La géopolitique mondiale au temps du Covid-19, par Rachid Houdaïgui (PCNS)

La géopolitique mondiale au temps du Covid-19, par Rachid Houdaïgui (PCNS)

Le monde est confronté à une situation inédite, une économie mondiale à l’arrêt, des pays à l’isolement, de millions de familles confinées et une communauté internationale face à son incapacité à agir collectivement. A quoi doit correspondre, pour l’observateur, cette complexité du réel, quelle grille de lecture des événements peut-il proposer, et à partir de quel prisme idéologique ?

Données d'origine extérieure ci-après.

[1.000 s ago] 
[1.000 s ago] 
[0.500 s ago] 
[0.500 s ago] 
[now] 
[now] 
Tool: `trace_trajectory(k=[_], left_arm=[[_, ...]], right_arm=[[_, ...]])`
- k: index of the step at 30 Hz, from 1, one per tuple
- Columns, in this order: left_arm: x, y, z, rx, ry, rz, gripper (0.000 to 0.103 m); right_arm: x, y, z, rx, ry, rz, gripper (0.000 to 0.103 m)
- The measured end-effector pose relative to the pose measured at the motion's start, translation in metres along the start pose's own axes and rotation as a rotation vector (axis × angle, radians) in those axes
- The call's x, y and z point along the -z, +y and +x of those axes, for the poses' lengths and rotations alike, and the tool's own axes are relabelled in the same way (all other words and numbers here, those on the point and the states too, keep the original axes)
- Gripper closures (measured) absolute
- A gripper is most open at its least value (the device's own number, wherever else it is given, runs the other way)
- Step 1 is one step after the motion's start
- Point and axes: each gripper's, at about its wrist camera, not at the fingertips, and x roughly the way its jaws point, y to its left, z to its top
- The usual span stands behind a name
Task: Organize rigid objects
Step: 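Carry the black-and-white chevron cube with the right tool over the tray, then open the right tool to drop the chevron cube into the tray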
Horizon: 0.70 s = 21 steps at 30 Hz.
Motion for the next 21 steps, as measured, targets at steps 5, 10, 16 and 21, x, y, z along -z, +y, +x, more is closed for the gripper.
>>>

Tous les observateurs affirment qu’il y aura bien des changements profonds, mais personne n’est en mesure de discerner, avec pertinence, les marqueurs et les perspectives d’une éventuelle inflexion ou rupture. Certes, le monde en est encore au stade de la stupeur et de la panique, et il y verra plus clair une fois que les intentions stratégiques des Etats auront pris forme. Pourtant, la contextualisation géopolitique, géoéconomique et cognitive de la crise sanitaire Covid-19 nous fournit des éléments et des indices sur les constantes et les variables, le « déjà pensé » et l’impensé, le rationnel et l’irrationnel.  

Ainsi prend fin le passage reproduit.